(Stored data entries)
════

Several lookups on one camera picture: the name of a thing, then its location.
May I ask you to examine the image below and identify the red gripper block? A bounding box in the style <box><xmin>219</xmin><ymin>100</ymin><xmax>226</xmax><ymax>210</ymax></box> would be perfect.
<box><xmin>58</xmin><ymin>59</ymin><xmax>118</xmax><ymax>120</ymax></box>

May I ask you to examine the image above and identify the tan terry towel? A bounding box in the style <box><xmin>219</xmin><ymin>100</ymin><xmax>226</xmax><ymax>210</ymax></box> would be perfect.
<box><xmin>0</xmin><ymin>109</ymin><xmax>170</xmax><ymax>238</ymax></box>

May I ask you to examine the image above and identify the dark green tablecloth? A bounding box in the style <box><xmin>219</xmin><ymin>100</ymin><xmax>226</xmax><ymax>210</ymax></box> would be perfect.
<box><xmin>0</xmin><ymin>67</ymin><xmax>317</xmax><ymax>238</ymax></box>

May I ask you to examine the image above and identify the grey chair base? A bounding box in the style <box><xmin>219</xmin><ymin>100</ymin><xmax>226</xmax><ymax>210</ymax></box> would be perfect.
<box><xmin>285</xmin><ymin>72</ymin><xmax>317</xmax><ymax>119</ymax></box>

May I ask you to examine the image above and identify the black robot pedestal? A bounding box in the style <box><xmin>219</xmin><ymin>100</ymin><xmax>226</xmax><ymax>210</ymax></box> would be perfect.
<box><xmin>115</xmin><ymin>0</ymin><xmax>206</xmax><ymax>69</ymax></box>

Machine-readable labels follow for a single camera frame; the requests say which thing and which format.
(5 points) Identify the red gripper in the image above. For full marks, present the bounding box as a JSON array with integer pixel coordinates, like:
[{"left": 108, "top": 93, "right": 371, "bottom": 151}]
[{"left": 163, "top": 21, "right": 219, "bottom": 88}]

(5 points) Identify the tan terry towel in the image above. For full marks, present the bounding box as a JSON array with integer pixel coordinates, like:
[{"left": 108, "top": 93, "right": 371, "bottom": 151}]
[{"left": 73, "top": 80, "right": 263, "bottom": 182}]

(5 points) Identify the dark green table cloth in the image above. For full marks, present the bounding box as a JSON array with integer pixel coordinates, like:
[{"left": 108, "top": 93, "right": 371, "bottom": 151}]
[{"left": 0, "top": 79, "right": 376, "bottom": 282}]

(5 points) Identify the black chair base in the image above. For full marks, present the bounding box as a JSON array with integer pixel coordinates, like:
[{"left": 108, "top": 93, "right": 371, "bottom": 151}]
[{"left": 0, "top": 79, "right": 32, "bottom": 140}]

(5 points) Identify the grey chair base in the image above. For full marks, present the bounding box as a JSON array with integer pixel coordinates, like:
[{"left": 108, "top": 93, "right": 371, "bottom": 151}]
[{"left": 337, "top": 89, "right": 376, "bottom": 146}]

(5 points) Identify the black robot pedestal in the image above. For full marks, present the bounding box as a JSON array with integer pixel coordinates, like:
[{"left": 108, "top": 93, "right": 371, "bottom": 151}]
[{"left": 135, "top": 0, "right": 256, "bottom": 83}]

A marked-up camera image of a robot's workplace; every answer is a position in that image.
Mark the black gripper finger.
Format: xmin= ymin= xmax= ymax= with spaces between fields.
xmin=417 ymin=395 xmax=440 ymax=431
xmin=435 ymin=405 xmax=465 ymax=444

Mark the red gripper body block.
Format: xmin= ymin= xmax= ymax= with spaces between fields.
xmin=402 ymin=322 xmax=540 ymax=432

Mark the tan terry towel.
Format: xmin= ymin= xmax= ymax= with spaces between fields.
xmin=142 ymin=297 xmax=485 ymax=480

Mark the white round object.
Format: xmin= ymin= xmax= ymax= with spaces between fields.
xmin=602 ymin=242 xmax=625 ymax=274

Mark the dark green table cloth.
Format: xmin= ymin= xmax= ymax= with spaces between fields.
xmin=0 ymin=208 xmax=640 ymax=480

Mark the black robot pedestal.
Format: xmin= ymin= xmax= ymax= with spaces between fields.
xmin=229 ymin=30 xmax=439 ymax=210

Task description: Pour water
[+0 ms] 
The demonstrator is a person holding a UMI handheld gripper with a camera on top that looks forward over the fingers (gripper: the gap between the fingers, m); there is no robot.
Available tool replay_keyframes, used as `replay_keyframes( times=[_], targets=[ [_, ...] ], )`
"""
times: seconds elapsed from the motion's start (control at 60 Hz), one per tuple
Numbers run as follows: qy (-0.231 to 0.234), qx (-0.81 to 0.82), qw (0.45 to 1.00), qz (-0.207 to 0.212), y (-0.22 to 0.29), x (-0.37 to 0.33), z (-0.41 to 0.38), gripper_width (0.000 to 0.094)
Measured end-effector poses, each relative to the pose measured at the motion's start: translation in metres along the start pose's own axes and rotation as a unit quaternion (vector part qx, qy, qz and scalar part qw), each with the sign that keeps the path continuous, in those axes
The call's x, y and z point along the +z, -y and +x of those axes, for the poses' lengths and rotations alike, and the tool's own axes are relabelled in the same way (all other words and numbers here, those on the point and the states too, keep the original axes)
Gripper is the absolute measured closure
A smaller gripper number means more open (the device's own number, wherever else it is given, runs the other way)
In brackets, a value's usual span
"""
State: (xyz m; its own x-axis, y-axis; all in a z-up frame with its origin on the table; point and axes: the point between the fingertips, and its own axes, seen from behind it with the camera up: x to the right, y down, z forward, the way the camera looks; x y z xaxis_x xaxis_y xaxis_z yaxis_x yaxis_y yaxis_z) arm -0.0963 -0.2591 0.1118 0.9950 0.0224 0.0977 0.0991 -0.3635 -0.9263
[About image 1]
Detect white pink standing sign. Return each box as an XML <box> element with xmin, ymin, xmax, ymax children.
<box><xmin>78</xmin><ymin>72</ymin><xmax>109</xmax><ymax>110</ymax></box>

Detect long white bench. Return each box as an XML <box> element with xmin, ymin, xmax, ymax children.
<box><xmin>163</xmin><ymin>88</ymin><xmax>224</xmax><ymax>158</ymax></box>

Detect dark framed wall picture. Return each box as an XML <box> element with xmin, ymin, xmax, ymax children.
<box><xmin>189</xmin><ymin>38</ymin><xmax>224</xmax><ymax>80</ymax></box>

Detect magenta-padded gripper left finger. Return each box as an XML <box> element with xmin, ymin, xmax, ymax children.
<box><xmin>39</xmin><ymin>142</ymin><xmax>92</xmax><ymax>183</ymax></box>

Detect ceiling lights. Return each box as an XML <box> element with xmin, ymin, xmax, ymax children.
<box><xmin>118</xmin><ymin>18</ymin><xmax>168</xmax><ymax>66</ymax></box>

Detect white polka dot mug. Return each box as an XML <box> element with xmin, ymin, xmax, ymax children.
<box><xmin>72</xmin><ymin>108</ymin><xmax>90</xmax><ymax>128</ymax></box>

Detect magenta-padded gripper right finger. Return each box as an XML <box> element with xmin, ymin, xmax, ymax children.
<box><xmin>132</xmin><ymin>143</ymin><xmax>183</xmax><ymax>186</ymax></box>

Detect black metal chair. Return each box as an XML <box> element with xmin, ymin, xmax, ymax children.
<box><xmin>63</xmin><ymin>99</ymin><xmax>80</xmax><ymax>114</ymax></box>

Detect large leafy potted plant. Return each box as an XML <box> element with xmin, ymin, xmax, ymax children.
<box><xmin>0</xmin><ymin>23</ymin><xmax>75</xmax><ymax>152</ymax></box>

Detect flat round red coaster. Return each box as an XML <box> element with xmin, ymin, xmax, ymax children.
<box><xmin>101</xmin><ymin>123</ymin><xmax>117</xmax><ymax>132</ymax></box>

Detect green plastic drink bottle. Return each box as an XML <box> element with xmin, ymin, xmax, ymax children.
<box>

════

--- About this task ---
Only an exact transcription of all the entries will do.

--- Reply to the task ---
Several lookups on one camera picture: the name of a thing, then its location.
May I ask you to examine the image below and identify the red gripper block? A bounding box in the style <box><xmin>219</xmin><ymin>100</ymin><xmax>226</xmax><ymax>210</ymax></box> would be perfect.
<box><xmin>58</xmin><ymin>59</ymin><xmax>118</xmax><ymax>120</ymax></box>

May I ask you to examine the image above and identify the tan terry towel? A bounding box in the style <box><xmin>219</xmin><ymin>100</ymin><xmax>226</xmax><ymax>210</ymax></box> would be perfect.
<box><xmin>0</xmin><ymin>109</ymin><xmax>170</xmax><ymax>238</ymax></box>

May I ask you to examine the image above and identify the dark green tablecloth? A bounding box in the style <box><xmin>219</xmin><ymin>100</ymin><xmax>226</xmax><ymax>210</ymax></box> would be perfect.
<box><xmin>0</xmin><ymin>67</ymin><xmax>317</xmax><ymax>238</ymax></box>

May I ask you to examine the image above and identify the grey chair base? A bounding box in the style <box><xmin>219</xmin><ymin>100</ymin><xmax>226</xmax><ymax>210</ymax></box> would be perfect.
<box><xmin>285</xmin><ymin>72</ymin><xmax>317</xmax><ymax>119</ymax></box>

May I ask you to examine the image above and identify the black robot pedestal? A bounding box in the style <box><xmin>219</xmin><ymin>100</ymin><xmax>226</xmax><ymax>210</ymax></box> would be perfect.
<box><xmin>115</xmin><ymin>0</ymin><xmax>206</xmax><ymax>69</ymax></box>

Machine-readable labels follow for a single camera frame; the requests say which thing and which format.
(5 points) Identify the red gripper in the image above. For full marks, present the bounding box as a JSON array with integer pixel coordinates, like:
[{"left": 108, "top": 93, "right": 371, "bottom": 151}]
[{"left": 163, "top": 21, "right": 219, "bottom": 88}]

(5 points) Identify the tan terry towel in the image above. For full marks, present the bounding box as a JSON array with integer pixel coordinates, like:
[{"left": 108, "top": 93, "right": 371, "bottom": 151}]
[{"left": 73, "top": 80, "right": 263, "bottom": 182}]

(5 points) Identify the dark green table cloth in the image above. For full marks, present the bounding box as a JSON array with integer pixel coordinates, like:
[{"left": 108, "top": 93, "right": 371, "bottom": 151}]
[{"left": 0, "top": 79, "right": 376, "bottom": 282}]

(5 points) Identify the black chair base in the image above. For full marks, present the bounding box as a JSON array with integer pixel coordinates, like:
[{"left": 108, "top": 93, "right": 371, "bottom": 151}]
[{"left": 0, "top": 79, "right": 32, "bottom": 140}]

(5 points) Identify the grey chair base in the image above. For full marks, present the bounding box as a JSON array with integer pixel coordinates, like:
[{"left": 108, "top": 93, "right": 371, "bottom": 151}]
[{"left": 337, "top": 89, "right": 376, "bottom": 146}]

(5 points) Identify the black robot pedestal in the image above. For full marks, present the bounding box as a JSON array with integer pixel coordinates, like:
[{"left": 108, "top": 93, "right": 371, "bottom": 151}]
[{"left": 135, "top": 0, "right": 256, "bottom": 83}]

A marked-up camera image of a robot's workplace; every answer is a position in that image.
Mark the black gripper finger.
Format: xmin= ymin= xmax= ymax= with spaces between fields.
xmin=417 ymin=395 xmax=440 ymax=431
xmin=435 ymin=405 xmax=465 ymax=444

Mark the red gripper body block.
Format: xmin= ymin= xmax= ymax= with spaces between fields.
xmin=402 ymin=322 xmax=540 ymax=432

Mark the tan terry towel.
Format: xmin= ymin= xmax= ymax= with spaces between fields.
xmin=142 ymin=297 xmax=485 ymax=480

Mark the white round object.
Format: xmin= ymin= xmax= ymax= with spaces between fields.
xmin=602 ymin=242 xmax=625 ymax=274

Mark the dark green table cloth.
Format: xmin= ymin= xmax= ymax= with spaces between fields.
xmin=0 ymin=208 xmax=640 ymax=480

Mark the black robot pedestal.
Format: xmin= ymin= xmax= ymax= with spaces between fields.
xmin=229 ymin=30 xmax=439 ymax=210

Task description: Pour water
[+0 ms] 
The demonstrator is a person holding a UMI handheld gripper with a camera on top that looks forward over the fingers (gripper: the gap between the fingers, m); there is no robot.
Available tool replay_keyframes, used as `replay_keyframes( times=[_], targets=[ [_, ...] ], )`
"""
times: seconds elapsed from the motion's start (control at 60 Hz), one per tuple
Numbers run as follows: qy (-0.231 to 0.234), qx (-0.81 to 0.82), qw (0.45 to 1.00), qz (-0.207 to 0.212), y (-0.22 to 0.29), x (-0.37 to 0.33), z (-0.41 to 0.38), gripper_width (0.000 to 0.094)
Measured end-effector poses, each relative to the pose measured at the motion's start: translation in metres along the start pose's own axes and rotation as a unit quaternion (vector part qx, qy, qz and scalar part qw), each with the sign that keeps the path continuous, in those axes
The call's x, y and z point along the +z, -y and +x of those axes, for the poses' lengths and rotations alike, and the tool's own axes are relabelled in the same way (all other words and numbers here, those on the point and the states too, keep the original axes)
Gripper is the absolute measured closure
A smaller gripper number means more open (the device's own number, wherever else it is given, runs the other way)
In brackets, a value's usual span
"""
State: (xyz m; its own x-axis, y-axis; all in a z-up frame with its origin on the table; point and axes: the point between the fingertips, and its own axes, seen from behind it with the camera up: x to the right, y down, z forward, the way the camera looks; x y z xaxis_x xaxis_y xaxis_z yaxis_x yaxis_y yaxis_z) arm -0.0963 -0.2591 0.1118 0.9950 0.0224 0.0977 0.0991 -0.3635 -0.9263
[About image 1]
Detect white pink standing sign. Return each box as an XML <box> element with xmin, ymin, xmax, ymax children.
<box><xmin>78</xmin><ymin>72</ymin><xmax>109</xmax><ymax>110</ymax></box>

Detect long white bench. Return each box as an XML <box> element with xmin, ymin, xmax, ymax children.
<box><xmin>163</xmin><ymin>88</ymin><xmax>224</xmax><ymax>158</ymax></box>

Detect dark framed wall picture. Return each box as an XML <box> element with xmin, ymin, xmax, ymax children.
<box><xmin>189</xmin><ymin>38</ymin><xmax>224</xmax><ymax>80</ymax></box>

Detect magenta-padded gripper left finger. Return each box as an XML <box> element with xmin, ymin, xmax, ymax children.
<box><xmin>39</xmin><ymin>142</ymin><xmax>92</xmax><ymax>183</ymax></box>

Detect ceiling lights. Return each box as an XML <box> element with xmin, ymin, xmax, ymax children.
<box><xmin>118</xmin><ymin>18</ymin><xmax>168</xmax><ymax>66</ymax></box>

Detect white polka dot mug. Return each box as an XML <box> element with xmin, ymin, xmax, ymax children.
<box><xmin>72</xmin><ymin>108</ymin><xmax>90</xmax><ymax>128</ymax></box>

Detect magenta-padded gripper right finger. Return each box as an XML <box> element with xmin, ymin, xmax, ymax children.
<box><xmin>132</xmin><ymin>143</ymin><xmax>183</xmax><ymax>186</ymax></box>

Detect black metal chair. Return each box as an XML <box> element with xmin, ymin, xmax, ymax children.
<box><xmin>63</xmin><ymin>99</ymin><xmax>80</xmax><ymax>114</ymax></box>

Detect large leafy potted plant. Return each box as an XML <box> element with xmin, ymin, xmax, ymax children.
<box><xmin>0</xmin><ymin>23</ymin><xmax>75</xmax><ymax>152</ymax></box>

Detect flat round red coaster. Return each box as an XML <box> element with xmin, ymin, xmax, ymax children.
<box><xmin>101</xmin><ymin>123</ymin><xmax>117</xmax><ymax>132</ymax></box>

Detect green plastic drink bottle. Return each box as an XML <box> element with xmin, ymin, xmax, ymax children.
<box>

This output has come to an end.